• Required work:
The line containing "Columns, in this" marks the end; copy exactly all lines from the start of the material up to and including it.

• Information shown:

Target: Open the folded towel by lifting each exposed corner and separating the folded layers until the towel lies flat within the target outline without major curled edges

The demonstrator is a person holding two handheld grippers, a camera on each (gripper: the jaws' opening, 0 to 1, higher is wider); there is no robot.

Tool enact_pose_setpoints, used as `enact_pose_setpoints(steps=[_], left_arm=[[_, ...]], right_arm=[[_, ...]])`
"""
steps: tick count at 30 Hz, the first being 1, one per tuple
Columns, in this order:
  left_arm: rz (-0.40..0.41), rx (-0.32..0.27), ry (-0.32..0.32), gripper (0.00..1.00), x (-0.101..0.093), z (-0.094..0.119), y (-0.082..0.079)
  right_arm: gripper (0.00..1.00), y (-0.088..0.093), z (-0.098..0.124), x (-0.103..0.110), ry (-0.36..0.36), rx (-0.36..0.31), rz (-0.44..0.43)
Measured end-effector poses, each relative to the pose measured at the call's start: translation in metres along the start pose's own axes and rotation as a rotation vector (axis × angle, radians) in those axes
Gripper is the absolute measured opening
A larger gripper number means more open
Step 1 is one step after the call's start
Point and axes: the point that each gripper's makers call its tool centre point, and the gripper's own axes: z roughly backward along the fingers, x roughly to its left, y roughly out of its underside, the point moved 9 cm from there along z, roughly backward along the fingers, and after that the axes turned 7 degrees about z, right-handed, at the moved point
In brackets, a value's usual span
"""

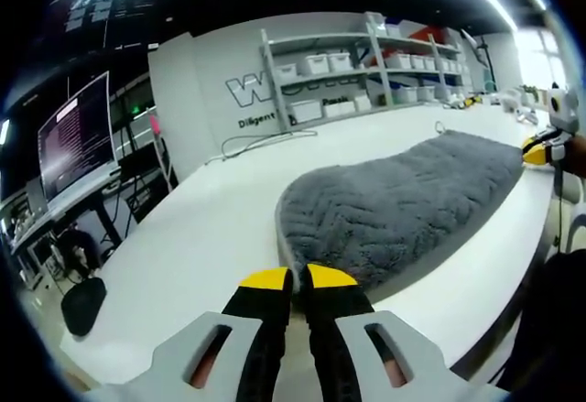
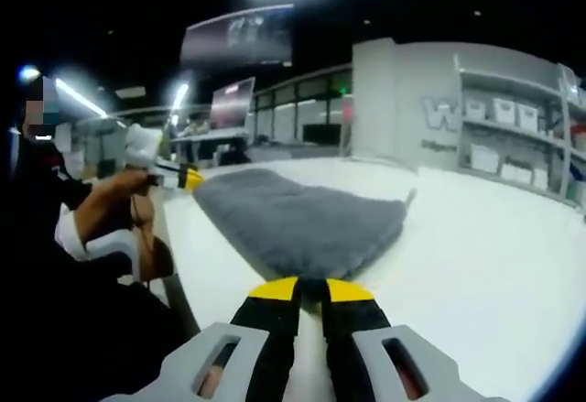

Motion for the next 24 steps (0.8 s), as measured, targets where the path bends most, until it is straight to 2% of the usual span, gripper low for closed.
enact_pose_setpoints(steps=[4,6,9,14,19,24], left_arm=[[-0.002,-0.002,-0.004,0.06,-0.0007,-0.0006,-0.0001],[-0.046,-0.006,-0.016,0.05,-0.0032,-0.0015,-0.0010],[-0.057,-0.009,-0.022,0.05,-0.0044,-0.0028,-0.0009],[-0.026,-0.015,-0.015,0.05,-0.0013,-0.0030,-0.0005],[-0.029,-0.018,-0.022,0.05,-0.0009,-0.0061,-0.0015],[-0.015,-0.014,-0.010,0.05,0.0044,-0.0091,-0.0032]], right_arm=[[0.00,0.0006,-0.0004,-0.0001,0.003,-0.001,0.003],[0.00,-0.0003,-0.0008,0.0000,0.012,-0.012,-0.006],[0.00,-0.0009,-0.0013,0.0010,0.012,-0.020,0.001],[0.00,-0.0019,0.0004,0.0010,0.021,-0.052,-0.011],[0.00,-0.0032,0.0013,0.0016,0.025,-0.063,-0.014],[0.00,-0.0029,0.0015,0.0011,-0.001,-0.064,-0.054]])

• Result:
Target: Open the folded towel by lifting each exposed corner and separating the folded layers until the towel lies flat within the target outline without major curled edges

The demonstrator is a person holding two handheld grippers, a camera on each (gripper: the jaws' opening, 0 to 1, higher is wider); there is no robot.

Tool enact_pose_setpoints, used as `enact_pose_setpoints(steps=[_], left_arm=[[_, ...]], right_arm=[[_, ...]])`
"""
steps: tick count at 30 Hz, the first being 1, one per tuple
Columns, in this order:

What came before is the complete response.